Polyethylene microplastics alter soil microbial community assembly and ecosystem multifunctionality

Although pervasive microplastics (MPs) pollution in terrestrial ecosystems invites increasing concern, impact of MPs on soil microbial community assembly, and ecosystem functions and multifunctionality received relatively little attention. Here, we manipulated a mesocosm experiment to investigate how polyethylene MPs (PE MPs; 0, 1%, and 5%, w/w) influence plant production, soil quality, microbial community diversity and assembly, enzymology in carbon (C), nitrogen (N) and phosphorus (P) cycling, and ecosystem multifunctionality in maize–soil continuum.

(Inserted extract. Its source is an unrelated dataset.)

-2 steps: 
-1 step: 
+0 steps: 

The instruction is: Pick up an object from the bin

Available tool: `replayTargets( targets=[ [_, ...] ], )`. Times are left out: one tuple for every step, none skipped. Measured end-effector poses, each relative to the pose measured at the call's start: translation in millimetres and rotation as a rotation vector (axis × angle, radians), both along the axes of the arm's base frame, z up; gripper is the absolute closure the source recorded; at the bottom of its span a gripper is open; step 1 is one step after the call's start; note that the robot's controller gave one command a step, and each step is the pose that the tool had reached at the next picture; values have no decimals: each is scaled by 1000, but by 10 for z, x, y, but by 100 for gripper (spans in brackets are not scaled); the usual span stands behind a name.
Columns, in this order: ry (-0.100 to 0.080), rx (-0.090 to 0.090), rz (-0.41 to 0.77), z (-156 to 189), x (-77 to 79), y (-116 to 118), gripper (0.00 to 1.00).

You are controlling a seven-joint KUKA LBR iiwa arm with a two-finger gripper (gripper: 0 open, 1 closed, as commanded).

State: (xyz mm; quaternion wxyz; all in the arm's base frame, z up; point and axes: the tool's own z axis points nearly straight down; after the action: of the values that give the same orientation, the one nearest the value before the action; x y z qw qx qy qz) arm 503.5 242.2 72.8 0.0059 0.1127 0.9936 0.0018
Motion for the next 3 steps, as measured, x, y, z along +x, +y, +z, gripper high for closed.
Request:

Results showed that PE MPs exerted negligible effect on plant biomass (dry weight). The 5% PE MPs caused declines in the availability of soil water, C and P, whereas enhanced soil pH and C storage. The activity of C-cycling enzymes (α/β-1, 4-glucosidase, β-D-cellobiohydrolase) was promoted by 1% PE MPs, while that of β-1, 4-glucosidase was inhibited by 5% PE MPs. The 5% PE MPs reduced activity of N-cycling enzymes (protease and urease), whereas increased that of P-cycling enzyme (alkaline phosphatase). The 5% PE MPs shifted microbial community composition, and increased the number of specialist species, microbial community stability and networks resistance. PE MPs altered microbial community assembly, with 5% concentration decreasing dispersal limitation proportion (from 13.66 to 9.96%). Overall, soil ecosystem multifunctionality was improved by 1% concentration, while reduced by 5% concentration of PE MPs. The activity of α/β-1, 4-glucosidase, urease, and protease, and ammonium-N content were the most important predictors of soil ecosystem multifunctionality. These results underscore that PE MPs can alter soil microbial community assembly and ecosystem multifunctionality, thus development and implement of scalable solutions controlling soil MPs pollution become increasingly imperative in sustainable agricultural production.